IFSA-Washington's President is Kent Pfeifer and its Controller is Laurie Pfeifer. They live and work in Washington. IFSA-Washington employs 20 employees all of whom live and work in Washington. IFSA-Washington contracts with Foodbroker Customer Service, Inc., an Oregon corporation to handle some of its customer service functions. IFSA-Oregon was founded in Oregon in 1991. It was incorporated in Washington and is headquartered and has its principal place of business in Milwaukie, Oregon. IFSA-Oregon leases 2,164 square feet of office space and approximately 578 square feet of warehouse space from Pfeifer-Anderson, LLC in Milwaukie, Oregon. IFSA-Oregon has no satellite offices. IFSA-Oregon uses the Western Foodservice Marketing name. Also, like IFSA-Washington, the President of IFSA-Oregon is Kent Pfeifer and the Controller is Laurie Pfeifer. Western admits that while there is common ownership and management between the two companies, "IFSA-Washington and IFSA-Oregon are nevertheless independent corporations that operate their own separate businesses." Defendants' Memo in Opposition, p. 5. IFSA-Oregon observes corporate formalities and holds regular corporate meetings. It has its own banking account in Oregon, its own Employer identification number, and pays its own taxes. IFSA-Oregon has fourteen employees who all live and work in Oregon.
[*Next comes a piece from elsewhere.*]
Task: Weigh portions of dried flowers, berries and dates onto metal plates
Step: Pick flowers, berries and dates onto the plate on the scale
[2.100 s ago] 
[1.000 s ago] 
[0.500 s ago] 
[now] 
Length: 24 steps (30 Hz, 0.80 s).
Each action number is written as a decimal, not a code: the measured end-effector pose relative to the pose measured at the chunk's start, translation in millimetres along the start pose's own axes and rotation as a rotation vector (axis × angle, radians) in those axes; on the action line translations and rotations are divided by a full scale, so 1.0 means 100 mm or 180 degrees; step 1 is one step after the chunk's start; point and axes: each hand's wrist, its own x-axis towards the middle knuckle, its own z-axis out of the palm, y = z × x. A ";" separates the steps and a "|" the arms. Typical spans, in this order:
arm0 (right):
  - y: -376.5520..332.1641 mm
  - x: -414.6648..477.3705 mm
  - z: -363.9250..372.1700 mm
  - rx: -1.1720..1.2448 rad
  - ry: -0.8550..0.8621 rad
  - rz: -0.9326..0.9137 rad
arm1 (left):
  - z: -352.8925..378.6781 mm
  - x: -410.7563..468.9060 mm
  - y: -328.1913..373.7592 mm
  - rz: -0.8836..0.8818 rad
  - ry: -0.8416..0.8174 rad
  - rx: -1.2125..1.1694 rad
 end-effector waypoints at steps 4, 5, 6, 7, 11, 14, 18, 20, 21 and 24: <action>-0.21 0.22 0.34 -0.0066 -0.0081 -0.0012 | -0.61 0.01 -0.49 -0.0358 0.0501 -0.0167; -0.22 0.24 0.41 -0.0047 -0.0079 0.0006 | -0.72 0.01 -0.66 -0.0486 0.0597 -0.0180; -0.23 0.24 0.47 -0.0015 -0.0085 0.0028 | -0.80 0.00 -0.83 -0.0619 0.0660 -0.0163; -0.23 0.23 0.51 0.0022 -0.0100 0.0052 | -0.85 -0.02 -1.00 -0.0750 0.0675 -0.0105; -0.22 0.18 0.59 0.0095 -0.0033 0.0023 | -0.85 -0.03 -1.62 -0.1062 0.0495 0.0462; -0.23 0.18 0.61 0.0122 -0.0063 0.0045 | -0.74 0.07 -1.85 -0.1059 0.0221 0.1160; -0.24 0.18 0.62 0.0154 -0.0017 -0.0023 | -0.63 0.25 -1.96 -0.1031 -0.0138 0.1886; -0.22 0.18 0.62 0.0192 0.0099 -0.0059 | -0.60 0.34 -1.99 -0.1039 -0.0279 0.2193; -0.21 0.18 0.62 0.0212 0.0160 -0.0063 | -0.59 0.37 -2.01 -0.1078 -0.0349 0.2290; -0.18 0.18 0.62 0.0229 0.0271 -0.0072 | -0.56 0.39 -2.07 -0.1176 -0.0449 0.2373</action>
Plaintiff argues that IFSA-Oregon is an "alter ego" of IFSA-Washington and therefore Oregon should be considered the principal place of business of defendant Western. I disagree and find that neither the "alter ego" or "agency" theories are applicable to the record at bar. Generally, a corporation is considered a legal entity, separate and distinct from its stockholders, with separate and distinct liabilities and obligations. However, the corporate form will be disregarded and treated as the alter ego of another entity when: (1) a unity of interest and ownership such that the separate personalities of the corporation and the individual no longer exist; and (2) an unjust or inequitable result occurs if the acts are treated as those of the corporation alone.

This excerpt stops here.